A witness drove by in the backseat of a passing car. There were lights shining on us. I could see someone in the backseat of the car with a blanket wrapped around them so that we could not and would not see their face.

They took me and Mike and let everyone else go. Meanwhile, this created a lot of attention. The swirling lights drew onlookers and neighbors came out from their homes. All the kids from the park, some were my friends and some where my enemies, but either way, it seemed like everyone from the town was watching me go down in flames.

And hell, if was going to go then I would have to make a statement. If I was going to make a statement and if this was going to be the last they saw of me then I would have to punctuate this in some unforgettable way.

Two officers escorted me to the car. I was handcuffed. I was heading towards the backseat. Everyone across the street was watching me.
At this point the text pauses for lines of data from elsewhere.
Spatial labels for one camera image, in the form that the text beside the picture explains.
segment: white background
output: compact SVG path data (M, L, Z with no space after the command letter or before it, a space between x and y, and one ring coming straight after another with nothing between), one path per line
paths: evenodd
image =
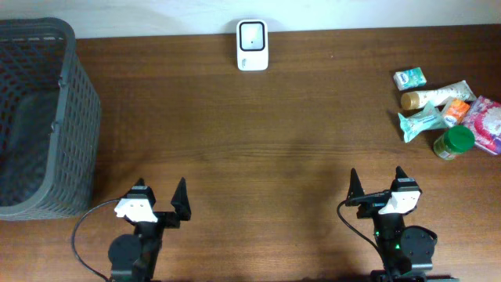
M501 24L501 0L0 0L0 19L55 16L78 38Z

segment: cable
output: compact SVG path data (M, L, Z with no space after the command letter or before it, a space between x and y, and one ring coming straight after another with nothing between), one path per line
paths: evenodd
M94 273L95 275L103 278L106 282L109 282L110 280L104 276L104 274L102 274L101 272L93 269L92 267L90 267L87 263L85 263L80 255L78 255L77 253L77 249L75 248L75 235L77 234L77 230L78 230L78 227L80 226L80 224L84 221L84 219L90 215L91 213L93 213L95 210L97 210L98 208L101 208L107 204L111 204L111 203L116 203L120 201L120 199L114 199L114 200L109 200L109 201L105 201L104 203L102 204L99 204L98 206L94 207L94 208L91 208L89 211L87 211L81 218L80 220L78 220L77 224L75 224L75 227L73 228L73 233L71 234L71 249L73 251L73 253L75 254L75 258L77 258L77 260L90 272Z
M371 244L377 251L377 254L381 257L381 261L383 261L383 267L384 267L384 270L386 270L386 275L388 276L388 279L389 279L389 282L393 282L393 277L391 276L390 274L390 270L389 268L387 267L387 263L386 263L386 260L384 259L383 257L383 254L381 254L381 250L377 247L376 244L374 244L374 242L372 242L369 238L367 238L364 234L360 233L360 231L358 231L355 227L353 227L350 223L348 223L348 221L346 221L346 219L344 219L343 215L341 215L341 207L346 204L346 200L342 201L341 203L339 203L339 205L337 206L337 216L339 217L339 219L353 232L355 232L357 235L359 235L363 240L366 240L367 242L369 242L369 244Z

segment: gray plastic bin
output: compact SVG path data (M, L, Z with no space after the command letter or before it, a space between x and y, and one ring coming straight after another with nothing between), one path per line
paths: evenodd
M101 119L70 25L0 21L0 219L88 208Z

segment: wood grain surface
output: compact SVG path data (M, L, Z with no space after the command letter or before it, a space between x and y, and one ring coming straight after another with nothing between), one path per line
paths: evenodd
M255 73L236 68L234 35L77 46L103 106L93 205L141 176L155 209L171 210L186 177L193 217L165 232L157 280L336 280L381 269L335 208L351 168L377 192L401 165L424 192L406 224L438 234L431 274L501 281L501 158L475 149L442 161L431 149L441 130L403 143L392 81L422 67L426 89L466 79L501 101L501 26L274 33L269 69ZM371 234L355 208L342 212ZM76 221L0 222L0 280L99 281L71 253ZM109 275L111 241L132 231L104 208L79 230L77 249Z

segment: orange packet
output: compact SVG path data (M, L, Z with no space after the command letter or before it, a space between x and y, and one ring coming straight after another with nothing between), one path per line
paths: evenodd
M445 105L444 110L442 110L442 117L447 126L451 128L458 125L469 110L470 105L467 103L460 99L452 99Z

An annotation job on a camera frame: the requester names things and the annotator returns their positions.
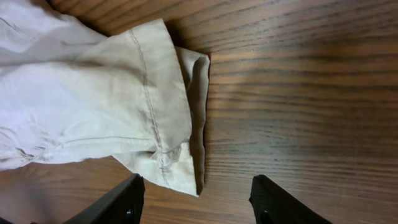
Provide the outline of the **beige shorts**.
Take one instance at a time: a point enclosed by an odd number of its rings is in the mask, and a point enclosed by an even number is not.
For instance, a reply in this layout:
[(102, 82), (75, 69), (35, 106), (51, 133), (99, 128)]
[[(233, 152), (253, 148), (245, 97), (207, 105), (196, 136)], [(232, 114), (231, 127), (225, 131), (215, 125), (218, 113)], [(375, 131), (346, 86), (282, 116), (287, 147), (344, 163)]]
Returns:
[(209, 67), (161, 19), (105, 37), (45, 1), (2, 1), (1, 169), (112, 156), (198, 196)]

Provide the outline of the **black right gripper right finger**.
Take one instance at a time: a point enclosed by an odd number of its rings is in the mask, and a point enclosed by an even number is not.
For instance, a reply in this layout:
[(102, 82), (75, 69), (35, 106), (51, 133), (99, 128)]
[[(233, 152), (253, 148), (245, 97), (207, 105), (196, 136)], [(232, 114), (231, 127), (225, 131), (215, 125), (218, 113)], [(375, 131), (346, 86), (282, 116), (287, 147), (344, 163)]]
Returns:
[(257, 224), (331, 224), (265, 175), (253, 177), (249, 202)]

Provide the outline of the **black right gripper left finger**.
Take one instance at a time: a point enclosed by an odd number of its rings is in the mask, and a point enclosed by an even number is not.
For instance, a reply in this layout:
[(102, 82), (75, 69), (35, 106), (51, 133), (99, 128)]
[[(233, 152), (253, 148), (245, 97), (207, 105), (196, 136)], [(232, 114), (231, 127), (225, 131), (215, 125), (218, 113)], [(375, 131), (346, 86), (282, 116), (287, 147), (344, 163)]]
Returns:
[(65, 224), (140, 224), (144, 179), (133, 174)]

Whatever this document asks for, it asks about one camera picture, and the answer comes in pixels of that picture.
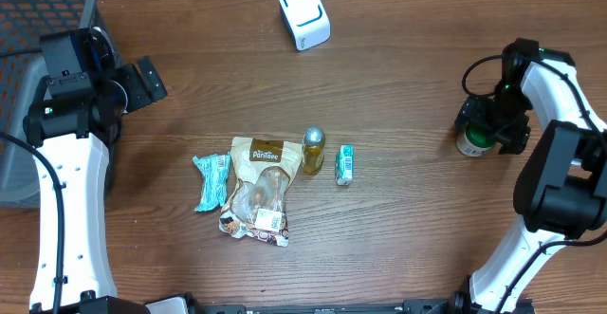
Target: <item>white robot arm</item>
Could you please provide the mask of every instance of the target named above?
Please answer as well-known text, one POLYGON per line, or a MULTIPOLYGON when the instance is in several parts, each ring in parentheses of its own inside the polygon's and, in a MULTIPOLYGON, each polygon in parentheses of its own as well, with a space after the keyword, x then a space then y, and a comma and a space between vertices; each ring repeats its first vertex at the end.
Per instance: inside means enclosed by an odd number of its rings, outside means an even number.
MULTIPOLYGON (((45 139, 38 151, 55 167, 65 184, 65 239, 62 305, 78 303, 83 291, 118 296, 107 260, 103 190, 109 163, 105 144, 94 135, 75 134, 45 139)), ((46 167, 35 158, 40 180, 40 255, 30 307, 53 307, 57 260, 57 206, 46 167)))
MULTIPOLYGON (((118 66, 108 39, 97 29, 43 36, 40 45, 48 76, 38 83, 24 131, 53 173, 34 158, 41 197, 40 255, 29 304, 32 312, 57 312, 82 300, 117 296, 105 244, 108 165, 121 135, 121 117, 163 99, 167 91, 149 59, 138 61, 142 74, 133 65, 118 66), (62 183, 59 194, 51 180, 55 175, 62 183), (58 280, 60 251, 63 277, 58 280)), ((67 312, 82 312, 76 309, 67 312)))
MULTIPOLYGON (((550 59, 543 59, 542 62, 554 67, 561 74, 567 76, 568 80, 577 88, 578 95, 583 102, 585 109, 588 111, 589 119, 600 132, 603 132, 605 128, 607 128, 607 125, 592 110, 590 104, 581 92, 576 80, 575 67, 563 61, 550 59)), ((528 67, 521 78, 520 87, 523 95, 530 101, 536 115, 539 117, 542 130, 546 129, 553 120, 575 124, 579 129, 590 129, 586 119, 581 115, 581 110, 576 101, 576 95, 574 95, 571 87, 565 80, 554 71, 551 71, 543 65, 531 62, 528 64, 528 67)), ((566 149, 560 150, 558 153, 567 156, 566 149)), ((577 154, 575 152, 569 150, 568 156, 571 164, 581 165, 581 161, 576 158, 577 154)), ((545 157, 547 158, 544 161, 541 161, 541 163, 546 163, 550 158, 548 156, 545 157)), ((519 187, 520 183, 524 183, 524 181, 521 181, 521 177, 525 178, 526 176, 527 175, 524 174, 520 176, 517 187, 519 187)), ((573 206, 577 206, 577 204, 575 204, 576 199, 572 200, 573 206)), ((571 211, 570 215, 575 216, 575 211, 571 211)), ((600 223, 595 223, 594 227, 590 228, 590 230, 600 227, 600 224, 604 222, 604 219, 602 219, 603 217, 604 211, 603 209, 599 209, 597 218, 600 223)), ((521 214, 517 214, 514 223, 510 227, 506 237, 502 240, 500 246, 493 252, 487 263, 472 274, 469 280, 471 304, 489 312, 495 312, 496 310, 506 313, 513 312, 524 288, 540 271, 543 265, 548 262, 557 251, 564 248, 565 245, 557 245, 548 248, 545 253, 540 254, 535 261, 532 262, 533 264, 526 271, 523 271, 523 277, 518 280, 518 283, 511 289, 511 292, 506 294, 506 290, 513 283, 517 275, 524 270, 525 264, 529 262, 536 251, 545 244, 560 242, 571 238, 571 236, 567 234, 571 231, 559 230, 556 229, 557 227, 558 225, 555 225, 554 228, 550 227, 550 229, 553 230, 539 229, 530 231, 525 223, 525 217, 521 214), (504 301, 503 307, 498 308, 500 302, 503 300, 502 298, 506 295, 507 299, 504 301)), ((575 236, 574 238, 578 238, 579 236, 576 233, 573 235, 575 236)))

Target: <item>wooden table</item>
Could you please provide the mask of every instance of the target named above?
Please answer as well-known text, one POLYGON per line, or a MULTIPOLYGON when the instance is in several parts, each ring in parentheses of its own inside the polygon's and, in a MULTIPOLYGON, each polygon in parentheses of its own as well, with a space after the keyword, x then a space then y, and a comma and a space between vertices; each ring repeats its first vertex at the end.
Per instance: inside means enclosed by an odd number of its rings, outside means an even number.
MULTIPOLYGON (((452 123, 466 68, 517 37, 571 52, 607 117, 607 0, 323 0, 331 39, 296 53, 277 0, 101 0, 128 61, 150 55, 169 90, 128 116, 107 248, 120 297, 191 291, 205 304, 311 305, 441 298, 485 263, 510 226, 520 156, 469 158, 452 123), (325 167, 287 193, 290 245, 235 240, 218 212, 194 213, 192 156, 234 136, 298 142, 326 132, 325 167), (340 144, 356 179, 334 180, 340 144)), ((489 90, 498 64, 470 87, 489 90)), ((235 177, 230 177, 229 192, 235 177)), ((38 255, 37 211, 0 211, 0 311, 24 312, 38 255)), ((541 313, 607 308, 607 244, 565 249, 525 297, 541 313)))

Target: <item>white container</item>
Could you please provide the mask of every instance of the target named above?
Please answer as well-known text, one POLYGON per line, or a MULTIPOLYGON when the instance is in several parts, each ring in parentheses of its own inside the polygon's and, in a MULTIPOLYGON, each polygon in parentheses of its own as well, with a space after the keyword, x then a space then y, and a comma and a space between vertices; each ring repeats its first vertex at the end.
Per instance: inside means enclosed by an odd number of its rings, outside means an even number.
POLYGON ((331 24, 321 0, 278 0, 286 28, 295 47, 302 51, 325 42, 331 24))

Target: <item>basket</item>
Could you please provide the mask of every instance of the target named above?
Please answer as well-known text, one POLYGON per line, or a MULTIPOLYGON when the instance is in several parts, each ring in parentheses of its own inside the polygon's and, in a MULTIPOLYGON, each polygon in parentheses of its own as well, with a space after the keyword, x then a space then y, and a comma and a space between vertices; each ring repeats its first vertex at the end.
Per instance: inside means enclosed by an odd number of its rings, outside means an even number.
MULTIPOLYGON (((97 0, 0 0, 0 54, 37 48, 41 35, 54 32, 98 27, 107 33, 96 3, 97 0)), ((26 140, 23 117, 38 82, 46 74, 46 64, 39 53, 0 59, 0 130, 26 140)), ((39 207, 39 192, 32 156, 0 140, 0 206, 39 207)))

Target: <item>snack bag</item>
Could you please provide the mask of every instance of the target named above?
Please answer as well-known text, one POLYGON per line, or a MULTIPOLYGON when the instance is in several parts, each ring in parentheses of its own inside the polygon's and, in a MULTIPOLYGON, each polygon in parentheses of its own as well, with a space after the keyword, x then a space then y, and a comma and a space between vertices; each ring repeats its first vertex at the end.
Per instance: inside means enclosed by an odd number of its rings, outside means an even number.
POLYGON ((236 189, 221 209, 219 230, 286 247, 285 193, 302 162, 302 145, 279 140, 234 138, 231 160, 236 189))

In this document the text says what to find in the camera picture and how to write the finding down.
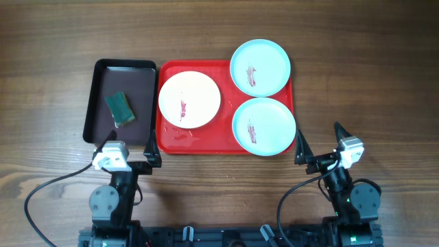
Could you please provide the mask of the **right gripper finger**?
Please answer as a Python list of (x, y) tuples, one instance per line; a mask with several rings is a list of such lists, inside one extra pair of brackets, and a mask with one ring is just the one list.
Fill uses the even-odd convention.
[(338, 121), (334, 123), (335, 137), (338, 148), (347, 148), (352, 134), (349, 133)]
[(296, 165), (305, 165), (312, 162), (312, 159), (313, 159), (313, 152), (311, 151), (311, 148), (309, 147), (309, 144), (307, 143), (302, 132), (299, 129), (297, 129), (296, 154), (295, 154), (294, 163)]

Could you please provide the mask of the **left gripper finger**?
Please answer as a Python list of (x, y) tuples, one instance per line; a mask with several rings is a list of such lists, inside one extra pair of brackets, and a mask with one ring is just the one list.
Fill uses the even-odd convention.
[(162, 166), (162, 158), (161, 158), (160, 150), (158, 148), (155, 130), (151, 131), (150, 133), (150, 137), (145, 145), (143, 155), (147, 159), (147, 162), (150, 164), (150, 166), (152, 167)]
[(107, 141), (115, 141), (117, 139), (117, 133), (111, 130), (108, 136), (102, 141), (101, 146), (103, 147)]

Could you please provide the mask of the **green yellow sponge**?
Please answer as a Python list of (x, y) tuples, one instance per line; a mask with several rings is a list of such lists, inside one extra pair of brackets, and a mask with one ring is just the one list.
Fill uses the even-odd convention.
[(114, 95), (106, 97), (105, 102), (109, 107), (116, 128), (135, 120), (135, 115), (123, 92), (119, 91)]

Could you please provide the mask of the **light blue plate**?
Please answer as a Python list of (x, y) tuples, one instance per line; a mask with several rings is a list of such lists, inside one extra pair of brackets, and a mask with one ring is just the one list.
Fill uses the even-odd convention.
[(269, 97), (256, 97), (235, 111), (232, 131), (238, 144), (249, 153), (274, 156), (293, 143), (296, 121), (283, 103)]
[(285, 50), (266, 39), (245, 42), (230, 59), (230, 76), (235, 86), (253, 97), (278, 93), (287, 84), (291, 70)]

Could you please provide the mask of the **white round plate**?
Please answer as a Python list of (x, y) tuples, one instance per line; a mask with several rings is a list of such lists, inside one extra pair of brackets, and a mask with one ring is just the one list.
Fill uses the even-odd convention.
[(184, 71), (171, 76), (162, 86), (158, 106), (164, 118), (184, 129), (199, 128), (216, 116), (221, 93), (209, 76)]

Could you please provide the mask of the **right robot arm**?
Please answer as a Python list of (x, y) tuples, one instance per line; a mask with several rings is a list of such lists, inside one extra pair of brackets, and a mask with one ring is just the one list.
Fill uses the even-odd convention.
[(334, 216), (324, 217), (317, 233), (318, 246), (381, 246), (378, 220), (380, 186), (366, 178), (353, 180), (348, 170), (364, 153), (364, 144), (338, 122), (334, 123), (337, 147), (330, 153), (314, 155), (302, 132), (297, 132), (297, 165), (306, 165), (307, 174), (318, 174), (318, 186), (331, 203)]

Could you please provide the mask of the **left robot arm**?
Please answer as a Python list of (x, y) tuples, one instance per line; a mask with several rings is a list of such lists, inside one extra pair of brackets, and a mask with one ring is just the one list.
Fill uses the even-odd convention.
[(150, 132), (143, 155), (145, 161), (129, 161), (129, 150), (117, 140), (112, 130), (93, 153), (92, 166), (110, 174), (110, 183), (96, 188), (89, 198), (92, 211), (92, 230), (78, 240), (79, 246), (150, 246), (150, 239), (138, 220), (132, 219), (137, 203), (140, 175), (152, 174), (162, 165), (156, 132)]

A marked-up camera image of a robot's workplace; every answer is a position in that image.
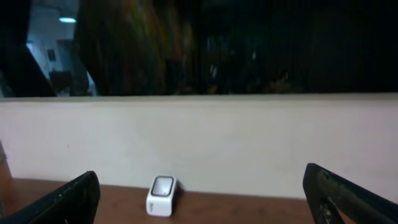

There was noise from passing cars on the street. There was noise from the police radios but to me there was an eerie silence to the moment which chills my skin.
As the officer on my right leaned forward to open the car door and then returned to my side to escort me with the officer on my left into the back of the squad car, I decided to make my statement here.

I leaned back on both of them, lifted my feet up and shoved the door to their police car shut and told them, “My Mother told me never to get in a car with strangers.”

In all of my life, I have done some painful things. I have done stupid things. In this case, this idea was both painful and stupid.
I took the mild beating and they shoved me in. I had no idea what was about to happen. I had no idea what to expect. I just knew whatever it was, it wouldn’t be good.